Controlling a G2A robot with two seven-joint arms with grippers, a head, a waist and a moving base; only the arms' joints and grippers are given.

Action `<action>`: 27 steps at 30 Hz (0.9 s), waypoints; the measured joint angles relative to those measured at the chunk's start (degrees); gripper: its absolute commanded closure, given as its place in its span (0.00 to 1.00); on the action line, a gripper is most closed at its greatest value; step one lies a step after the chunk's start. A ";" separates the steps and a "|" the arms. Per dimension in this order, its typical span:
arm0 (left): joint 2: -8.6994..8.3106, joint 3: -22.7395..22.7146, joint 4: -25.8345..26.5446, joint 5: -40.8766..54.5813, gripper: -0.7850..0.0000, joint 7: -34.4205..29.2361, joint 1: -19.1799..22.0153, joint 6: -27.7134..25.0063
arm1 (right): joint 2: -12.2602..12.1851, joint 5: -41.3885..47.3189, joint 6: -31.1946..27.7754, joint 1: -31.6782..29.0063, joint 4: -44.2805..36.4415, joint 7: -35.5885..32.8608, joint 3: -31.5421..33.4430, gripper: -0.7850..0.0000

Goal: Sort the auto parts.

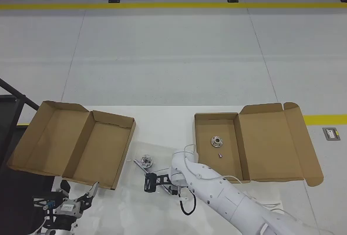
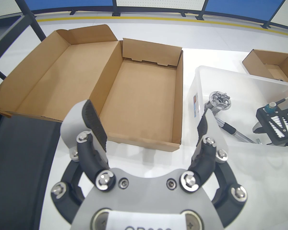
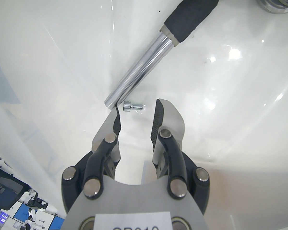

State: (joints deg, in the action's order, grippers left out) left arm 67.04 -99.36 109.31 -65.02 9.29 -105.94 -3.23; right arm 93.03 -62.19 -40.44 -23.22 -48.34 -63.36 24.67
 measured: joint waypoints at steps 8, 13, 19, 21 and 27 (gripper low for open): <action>0.00 0.00 0.00 0.00 0.00 0.00 0.00 0.00 | 0.83 -0.45 0.23 0.54 2.14 1.66 -0.12 0.59; 0.00 0.00 0.00 0.00 0.00 0.00 0.00 0.00 | 1.30 -0.59 -0.23 0.77 3.45 2.31 -0.27 0.60; 0.00 0.00 0.00 0.00 0.00 0.00 0.00 0.00 | 1.94 -0.63 -0.64 1.14 4.93 3.05 -0.41 0.66; 0.00 0.00 0.00 0.00 0.00 0.00 0.00 0.00 | 2.13 -0.68 -0.43 1.34 5.56 3.52 -0.32 0.69; 0.00 0.00 0.00 0.00 0.00 0.00 0.00 0.00 | 2.48 -0.91 0.17 1.91 7.01 5.03 0.19 0.79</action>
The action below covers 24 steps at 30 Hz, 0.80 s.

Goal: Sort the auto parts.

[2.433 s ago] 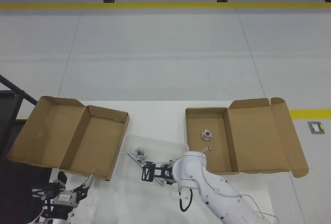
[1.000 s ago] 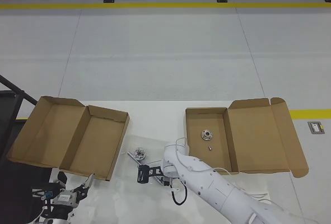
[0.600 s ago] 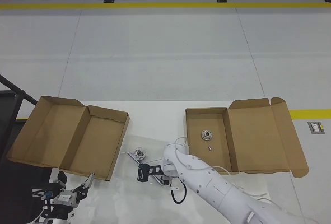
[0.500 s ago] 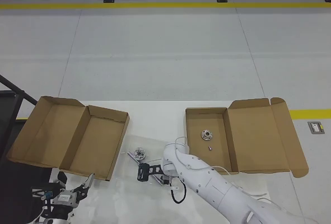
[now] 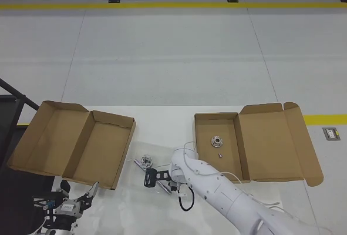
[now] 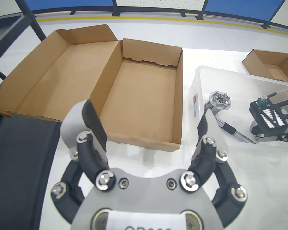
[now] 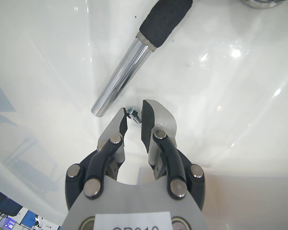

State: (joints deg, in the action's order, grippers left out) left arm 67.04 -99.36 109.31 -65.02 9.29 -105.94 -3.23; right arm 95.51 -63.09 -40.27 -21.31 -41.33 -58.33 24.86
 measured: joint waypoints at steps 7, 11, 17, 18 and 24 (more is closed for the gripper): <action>0.00 0.00 0.00 0.00 0.00 0.00 0.00 0.00 | 0.16 -0.18 0.92 0.45 1.09 1.51 0.85 1.00; 0.00 0.00 0.00 0.00 0.00 0.00 0.00 0.00 | -0.31 0.09 1.65 0.88 1.76 4.23 2.45 1.00; 0.00 0.00 0.00 0.00 0.00 0.00 0.00 0.00 | -3.02 0.80 0.56 0.51 0.88 13.01 7.57 1.00; 0.00 0.00 0.00 0.00 0.00 0.00 0.00 0.00 | -3.68 0.80 0.27 0.21 0.35 14.79 8.68 1.00; 0.00 0.00 0.00 0.00 0.00 0.00 0.00 0.00 | -9.79 -0.17 -6.45 -5.16 -7.09 30.37 18.96 1.00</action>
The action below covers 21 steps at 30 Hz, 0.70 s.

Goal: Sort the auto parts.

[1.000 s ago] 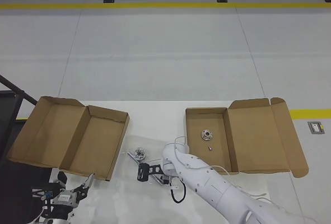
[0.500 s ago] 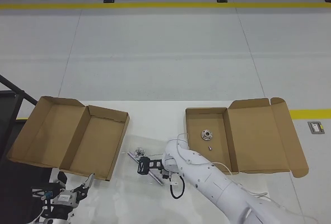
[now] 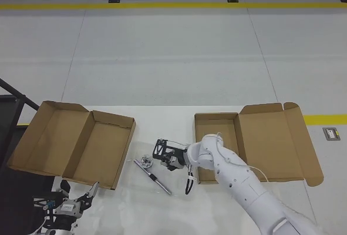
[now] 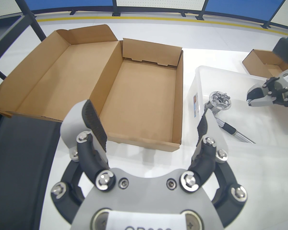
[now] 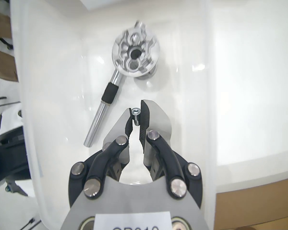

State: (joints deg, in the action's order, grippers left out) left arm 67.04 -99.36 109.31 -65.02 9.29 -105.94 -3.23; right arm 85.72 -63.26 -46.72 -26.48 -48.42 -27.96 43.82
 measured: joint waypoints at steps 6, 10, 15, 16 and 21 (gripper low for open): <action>0.00 0.00 0.00 0.00 0.00 0.00 0.00 0.00 | -6.07 -1.76 -6.47 -10.66 -12.67 14.45 13.13 1.00; 0.00 0.00 0.00 0.00 0.00 0.00 0.00 0.00 | -8.38 0.36 -11.28 -17.20 -19.55 24.92 19.59 1.00; 0.00 0.00 0.00 0.00 0.00 0.00 0.00 0.00 | -11.16 0.86 -11.28 -21.19 -22.97 41.46 20.21 1.00; 0.00 0.00 0.00 0.00 0.00 0.00 0.00 0.00 | -11.68 0.16 -11.28 -21.26 -22.81 44.12 19.97 1.00; 0.00 0.00 0.00 0.00 0.00 0.00 0.00 0.00 | -14.38 -6.25 -11.28 -20.93 -20.49 56.22 18.74 1.00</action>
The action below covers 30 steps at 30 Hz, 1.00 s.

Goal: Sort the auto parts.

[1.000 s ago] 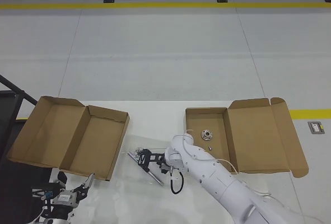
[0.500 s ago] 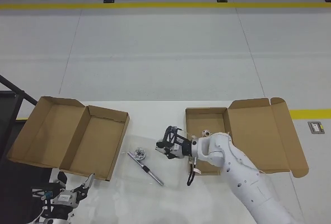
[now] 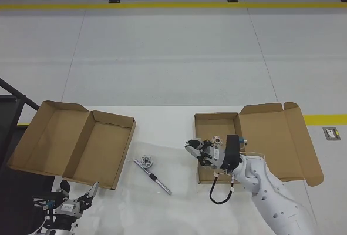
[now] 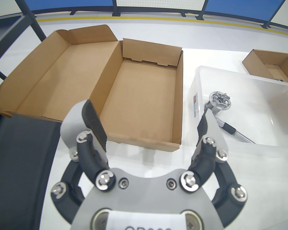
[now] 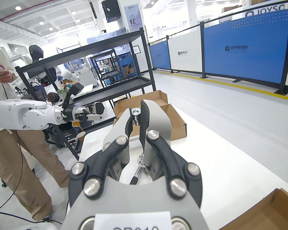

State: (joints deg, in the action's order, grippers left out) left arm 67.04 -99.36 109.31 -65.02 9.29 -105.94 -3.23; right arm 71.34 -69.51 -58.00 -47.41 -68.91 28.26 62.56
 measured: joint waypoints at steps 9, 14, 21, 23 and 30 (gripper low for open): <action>0.00 0.00 0.00 0.00 0.00 0.00 0.00 0.00 | -1.21 -5.30 25.03 -3.46 -10.05 -39.96 2.79 1.00; 0.00 0.00 0.00 0.00 0.00 0.00 0.00 0.00 | -1.03 -4.97 40.09 -5.26 -18.00 -66.58 3.50 1.00; 0.00 0.00 0.00 0.00 0.00 0.00 0.00 0.00 | -0.72 -5.68 41.59 -2.88 -13.58 -77.84 2.09 1.00; 0.00 0.00 0.00 0.00 0.00 0.00 0.00 0.00 | -0.32 -5.88 42.13 -1.57 -11.80 -78.86 0.65 1.00; 0.00 0.00 0.00 0.00 0.00 0.00 0.00 0.00 | 1.23 -6.11 44.73 2.99 -4.90 -81.69 -3.79 1.00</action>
State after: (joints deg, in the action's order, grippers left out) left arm 67.04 -99.36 109.31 -65.02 9.29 -105.94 -3.23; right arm 72.57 -75.62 -13.26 -44.42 -73.82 -53.42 58.77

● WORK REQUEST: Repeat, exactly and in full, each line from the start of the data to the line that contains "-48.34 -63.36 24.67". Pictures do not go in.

● TASK SOLUTION:
Controlling a G2A robot with two seven-joint arms with grippers, a head, a waist and a moving base; only the arms' joints and grippers are given.

Action `<action>`: 27 steps at 30 Hz (0.9 s), waypoints; the measured joint angles relative to those measured at the chunk's start (degrees); gripper: its absolute commanded closure, given as its place in its span (0.00 to 1.00); on the action line, a gripper is most closed at its greatest value; step one lies a step after the chunk's start. A ";" separates the steps and a "|" the arms. Per dimension in this order, its typical span:
arm0 (left): joint 2: -8.6994..8.3106, joint 3: -22.7395..22.7146, joint 4: -25.8345..26.5446, joint 5: -40.8766..54.5813, gripper: -0.7850..0.0000, joint 7: -34.4205..29.2361, joint 1: -19.1799..22.0153, joint 6: -27.7134..25.0063
arm1 (right): joint 2: -12.2602..12.1851, joint 5: -41.3885..47.3189, joint 6: -31.1946..27.7754, joint 1: -31.6782..29.0063, joint 4: -44.2805..36.4415, joint 7: -35.5885..32.8608, joint 3: -31.5421..33.4430, gripper: -0.7850..0.0000

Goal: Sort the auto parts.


State: (joints deg, in the action's order, grippers left out) left arm 67.04 -99.36 109.31 -65.02 9.29 -105.94 -3.23; right arm 93.03 -62.19 -40.44 -23.22 -48.34 -63.36 24.67

This answer is finished.